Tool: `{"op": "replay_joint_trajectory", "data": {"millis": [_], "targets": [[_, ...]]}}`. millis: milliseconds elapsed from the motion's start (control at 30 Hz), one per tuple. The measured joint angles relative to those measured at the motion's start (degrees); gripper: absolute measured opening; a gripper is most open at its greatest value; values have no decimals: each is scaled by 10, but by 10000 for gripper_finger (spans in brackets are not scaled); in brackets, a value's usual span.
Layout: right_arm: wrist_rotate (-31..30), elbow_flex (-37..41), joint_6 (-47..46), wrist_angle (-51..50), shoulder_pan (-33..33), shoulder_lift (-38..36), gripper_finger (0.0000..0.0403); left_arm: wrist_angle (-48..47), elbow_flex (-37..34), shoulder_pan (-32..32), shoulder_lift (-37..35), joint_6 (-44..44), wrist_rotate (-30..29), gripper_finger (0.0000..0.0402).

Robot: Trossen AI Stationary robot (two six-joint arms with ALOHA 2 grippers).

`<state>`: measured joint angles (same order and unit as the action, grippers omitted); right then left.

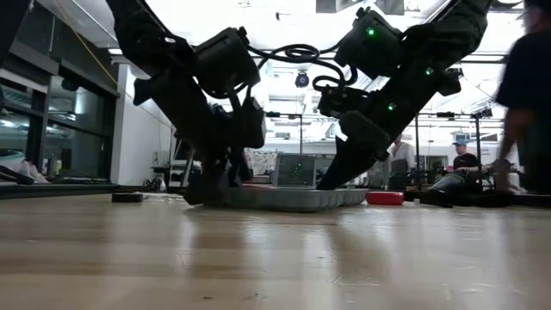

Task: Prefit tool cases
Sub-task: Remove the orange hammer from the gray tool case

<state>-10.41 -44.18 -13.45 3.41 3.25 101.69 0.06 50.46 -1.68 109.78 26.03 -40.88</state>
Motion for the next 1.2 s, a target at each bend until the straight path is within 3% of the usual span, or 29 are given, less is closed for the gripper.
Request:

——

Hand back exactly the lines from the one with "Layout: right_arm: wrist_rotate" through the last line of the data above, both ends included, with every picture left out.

Layout: right_arm: wrist_rotate (-31..30), elbow_flex (-37..41), joint_6 (-47..46), wrist_angle (-51..50), shoulder_pan (-33..33), shoulder_lift (-38..36), gripper_finger (0.0000..0.0403); left_arm: wrist_angle (-48..47), elbow_flex (-37..34), shoulder_pan (-32..32), shoulder_lift (-37..35), joint_6 (-44..44), wrist_rotate (-30..29), gripper_finger (0.0000..0.0402).

Robot: Trossen AI Stationary robot (two six-joint arms with ALOHA 2 grippers).

`<state>`: measured joint angles (same order and unit as the action, grippers omitted); right then left.


Task: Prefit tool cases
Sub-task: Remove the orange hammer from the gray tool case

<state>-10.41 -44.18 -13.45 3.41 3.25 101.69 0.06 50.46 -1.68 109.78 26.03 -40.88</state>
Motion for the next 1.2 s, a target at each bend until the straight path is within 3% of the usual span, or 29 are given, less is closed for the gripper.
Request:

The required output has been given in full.